Morton, still resistant to contradicting this account, but later supported by other scientists of the time such as the surgeon Josiah C. Nott and the Egyptologist George Gliddon, concluded that there were racial differences intrinsic to human biology, with which, these differences were found from their origins. The latter was called polygenism or polygenist theory of races.

Samuel G. Morton and scientific racism

After stating that each race had a different origin, Morton postulated that intellectual abilities followed descending order and differentiated according to the species in question. Thus, he placed Caucasian whites at the highest rung of the hierarchy, and blacks at the lowest, including other groups in the middle.

This theory had its peak a few years before the Civil War, or Civil War, began. which lasted from 1861 to 1865, and which erupted in part as a result of the history of slavery in that country. The theory of intellectual differences by race, where the highest link is occupied by white Caucasians and the lowest is occupied by blacks, was quickly used by those who justified and defended slavery.

The results of his research not only alluded to intellectual differences. They also made reference to aesthetic characteristics and personality traits, which are more highly valued in Caucasian whites than in other groups. The latter impacted both the beginnings of the Civil War and the social imaginary of racial superiority / inferiority itself.
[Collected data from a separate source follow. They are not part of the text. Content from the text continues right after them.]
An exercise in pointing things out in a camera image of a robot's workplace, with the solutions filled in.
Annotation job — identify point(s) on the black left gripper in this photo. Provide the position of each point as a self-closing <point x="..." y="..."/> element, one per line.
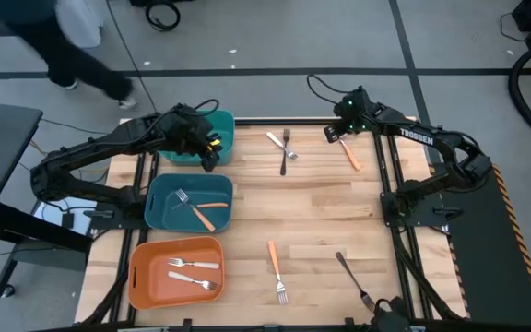
<point x="187" y="129"/>

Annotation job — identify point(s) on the black mat with hazard stripes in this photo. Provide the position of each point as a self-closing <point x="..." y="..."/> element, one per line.
<point x="500" y="258"/>

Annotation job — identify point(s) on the person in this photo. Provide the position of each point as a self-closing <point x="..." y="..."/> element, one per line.
<point x="76" y="64"/>

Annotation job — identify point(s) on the white floor-standing object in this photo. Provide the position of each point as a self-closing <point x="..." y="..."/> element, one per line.
<point x="88" y="23"/>

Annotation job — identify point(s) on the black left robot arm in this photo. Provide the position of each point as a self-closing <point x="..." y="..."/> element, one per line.
<point x="109" y="138"/>

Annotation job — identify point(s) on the orange plastic bin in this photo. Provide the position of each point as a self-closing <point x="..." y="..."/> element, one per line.
<point x="155" y="295"/>

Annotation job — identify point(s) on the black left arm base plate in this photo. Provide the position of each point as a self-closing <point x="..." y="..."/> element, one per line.
<point x="109" y="221"/>

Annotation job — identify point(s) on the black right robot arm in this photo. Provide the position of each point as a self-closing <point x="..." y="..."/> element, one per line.
<point x="415" y="136"/>

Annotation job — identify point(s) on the black power adapter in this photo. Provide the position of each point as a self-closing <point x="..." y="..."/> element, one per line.
<point x="67" y="220"/>

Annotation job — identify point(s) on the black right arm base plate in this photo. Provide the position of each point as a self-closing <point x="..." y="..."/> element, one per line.
<point x="431" y="214"/>

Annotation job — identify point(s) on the dark teal plastic bin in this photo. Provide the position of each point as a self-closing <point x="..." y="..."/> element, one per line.
<point x="215" y="189"/>

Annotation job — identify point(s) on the green teal plastic bin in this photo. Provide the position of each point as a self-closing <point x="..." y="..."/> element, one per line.
<point x="226" y="124"/>

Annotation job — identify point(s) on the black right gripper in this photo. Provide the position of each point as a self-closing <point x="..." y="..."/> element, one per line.
<point x="357" y="113"/>

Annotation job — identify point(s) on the black table frame rail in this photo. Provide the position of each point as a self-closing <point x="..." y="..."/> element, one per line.
<point x="142" y="235"/>
<point x="129" y="235"/>
<point x="398" y="175"/>
<point x="256" y="122"/>
<point x="385" y="175"/>

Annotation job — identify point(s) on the black metal fork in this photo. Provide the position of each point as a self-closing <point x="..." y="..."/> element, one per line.
<point x="339" y="256"/>
<point x="283" y="168"/>
It also had an impact on subsequent scientific research, and on policies for access to different spaces of public life.

This is why Morton and his theories are recognized as the beginnings of scientific racism, which consists of use scientific theories to legitimize racist discriminatory practices; which also includes the fact that scientific theories and research themselves are often traversed by significant racial biases; just as it happened with the postulates of Samuel G. Morton and other doctors of the time.
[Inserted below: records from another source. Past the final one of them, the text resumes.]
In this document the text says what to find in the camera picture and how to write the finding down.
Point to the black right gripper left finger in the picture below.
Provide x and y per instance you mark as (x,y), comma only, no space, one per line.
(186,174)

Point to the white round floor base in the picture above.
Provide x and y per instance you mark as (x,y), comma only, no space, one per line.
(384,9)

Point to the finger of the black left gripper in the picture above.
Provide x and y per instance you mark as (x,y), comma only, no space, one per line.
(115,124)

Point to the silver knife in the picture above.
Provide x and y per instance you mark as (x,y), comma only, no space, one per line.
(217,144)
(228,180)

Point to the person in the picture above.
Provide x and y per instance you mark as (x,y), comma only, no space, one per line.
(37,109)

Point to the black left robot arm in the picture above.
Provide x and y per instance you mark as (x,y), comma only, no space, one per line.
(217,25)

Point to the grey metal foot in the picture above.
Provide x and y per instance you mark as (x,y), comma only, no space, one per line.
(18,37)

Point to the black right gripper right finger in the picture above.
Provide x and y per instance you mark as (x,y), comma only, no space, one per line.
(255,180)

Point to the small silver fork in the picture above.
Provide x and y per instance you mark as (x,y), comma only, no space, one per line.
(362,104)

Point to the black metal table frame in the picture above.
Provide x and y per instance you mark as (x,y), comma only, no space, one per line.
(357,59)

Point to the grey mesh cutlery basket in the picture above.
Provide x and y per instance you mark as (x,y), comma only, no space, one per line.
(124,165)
In other words, the polygenic theory of races is proof of the two processes that make up scientific racism. On the one hand, he exemplifies how scientific investigations can easily be instrumentalized to legitimize and reproduce stereotypes and conditions of inequality, discrimination or violence towards minorities, in this case racialized. And on the other hand, they are an example of how scientific production is not necessarily neutral, but can hide racist biases that, therefore, make it easily instrumentalizable.

From the concept of "race" to that of "racialized groups"

As a consequence of the above, and also as a result of the fact that science has been expanding and questioning constantly both his paradigms and his criteria of validity and reliability, Morton's theories are currently you discredit. Today the scientific community agrees that it is not possible to scientifically sustain the concept of "race".

Genetics itself has rejected this possibility. Since the beginning of this century, research has shown that the concept of race lacks a genetic basis, and therefore its scientific basis has been denied.

In any case, it is more convenient to speak of racialized groups, since although races do not exist, what does exist is a constant process of racialization; which consists of legitimizing the structural and daily conditions of inequality towards groups that, due to their phenotypic and / or cultural characteristics, certain skills or values ​​are socially attributed to them devalued.

Bibliographic references:

  • Globo Azul (2018, August 12). Scientific Racism. [Video]. Recovered from https://www.youtube.com/watch? v = yaO2YVJqfj4.
  • Wade, P, Smedley, A and Takezawa, Y. (2018). Race. Encyclopedia Britannica. Retrieved August 23, 2018. Available at Globo Azul (2018, August 12). Scientific Racism. [Video]. Recovered from https://www.youtube.com/watch? v = yaO2YVJqfj4.
  • Herce, R. (2014). Monogenism and polygenism. Status Quaestionis, Scripta Theologica, 46: 105-120.
  • Sánchez, J.M (2008). Human biology as an ideology. Journal of Theory, History and Foundations of Science, 23 (1): 107-124.